* [WORK ITEM]: Could you print exactly the lines of the listing below, starting at the line that has "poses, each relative" and ending at the line that has "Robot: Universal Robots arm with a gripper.", and only those lines?

* [TASK MATERIAL]:
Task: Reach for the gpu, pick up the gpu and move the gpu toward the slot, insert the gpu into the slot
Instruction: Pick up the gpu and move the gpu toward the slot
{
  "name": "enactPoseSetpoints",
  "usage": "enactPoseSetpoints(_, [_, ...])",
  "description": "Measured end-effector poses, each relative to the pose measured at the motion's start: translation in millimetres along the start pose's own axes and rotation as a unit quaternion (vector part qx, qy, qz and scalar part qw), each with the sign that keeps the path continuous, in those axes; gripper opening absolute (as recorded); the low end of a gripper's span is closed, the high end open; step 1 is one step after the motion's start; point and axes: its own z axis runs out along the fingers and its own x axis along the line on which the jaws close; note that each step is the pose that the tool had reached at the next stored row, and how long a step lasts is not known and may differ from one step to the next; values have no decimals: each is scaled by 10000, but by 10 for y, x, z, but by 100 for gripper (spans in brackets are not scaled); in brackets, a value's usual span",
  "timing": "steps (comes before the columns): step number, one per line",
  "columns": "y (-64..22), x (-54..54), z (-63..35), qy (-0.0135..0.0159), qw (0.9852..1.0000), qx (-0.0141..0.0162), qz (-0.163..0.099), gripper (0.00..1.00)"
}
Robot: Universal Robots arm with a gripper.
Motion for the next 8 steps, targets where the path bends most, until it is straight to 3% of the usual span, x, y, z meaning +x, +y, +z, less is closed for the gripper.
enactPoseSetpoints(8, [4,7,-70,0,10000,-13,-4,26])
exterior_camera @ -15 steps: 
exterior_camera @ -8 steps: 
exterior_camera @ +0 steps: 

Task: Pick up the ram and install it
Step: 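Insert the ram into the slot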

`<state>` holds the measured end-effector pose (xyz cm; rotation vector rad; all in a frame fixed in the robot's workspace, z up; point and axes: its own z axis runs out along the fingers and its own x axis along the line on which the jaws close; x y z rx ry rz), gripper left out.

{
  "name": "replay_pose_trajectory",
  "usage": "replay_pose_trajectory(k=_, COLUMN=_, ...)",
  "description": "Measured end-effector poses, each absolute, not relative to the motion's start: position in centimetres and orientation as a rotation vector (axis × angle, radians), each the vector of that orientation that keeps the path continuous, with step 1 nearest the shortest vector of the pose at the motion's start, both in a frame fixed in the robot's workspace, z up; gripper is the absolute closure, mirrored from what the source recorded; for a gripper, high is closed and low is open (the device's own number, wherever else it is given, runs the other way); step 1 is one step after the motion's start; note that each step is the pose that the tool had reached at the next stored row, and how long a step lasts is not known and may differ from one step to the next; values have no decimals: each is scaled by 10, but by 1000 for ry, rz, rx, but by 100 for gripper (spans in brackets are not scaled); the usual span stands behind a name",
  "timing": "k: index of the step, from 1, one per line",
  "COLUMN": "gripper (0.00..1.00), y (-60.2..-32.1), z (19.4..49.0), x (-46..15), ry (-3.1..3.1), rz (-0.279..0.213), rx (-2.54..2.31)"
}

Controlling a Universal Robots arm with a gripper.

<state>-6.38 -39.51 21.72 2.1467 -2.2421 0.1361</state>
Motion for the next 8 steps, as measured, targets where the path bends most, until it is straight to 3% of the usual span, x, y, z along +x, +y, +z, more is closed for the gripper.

* [PROBLEM SOLUTION]:
  "description": "Measured end-effector poses, each relative to the pose measured at the motion's start: translation in millimetres along the start pose's own axes and rotation as a unit quaternion (vector part qx, qy, qz and scalar part qw), each with the sign that keeps the path continuous, in those axes; gripper opening absolute (as recorded); the low end of a gripper's span is closed, the high end open; step 1 is one step after the motion's start; point and axes: its own z axis runs out along the fingers and its own x axis along the line on which the jaws close; note that each step is the pose that the tool had reached at the next stored row, and how long a step lasts is not known and may differ from one step to the next; values have no decimals: each is scaled by 10000, but by 10 for y, x, z, but by 100 for gripper (spans in brackets are not scaled); in brackets, a value's usual span",
  "timing": "steps (comes before the columns): step number, one per line",
  "columns": "y (-64..22), x (-54..54), z (-63..35), qy (-0.0135..0.0159), qw (0.9852..1.0000), qx (-0.0141..0.0162), qz (-0.163..0.099), gripper (0.00..1.00)"
}
Robot: Universal Robots arm with a gripper.

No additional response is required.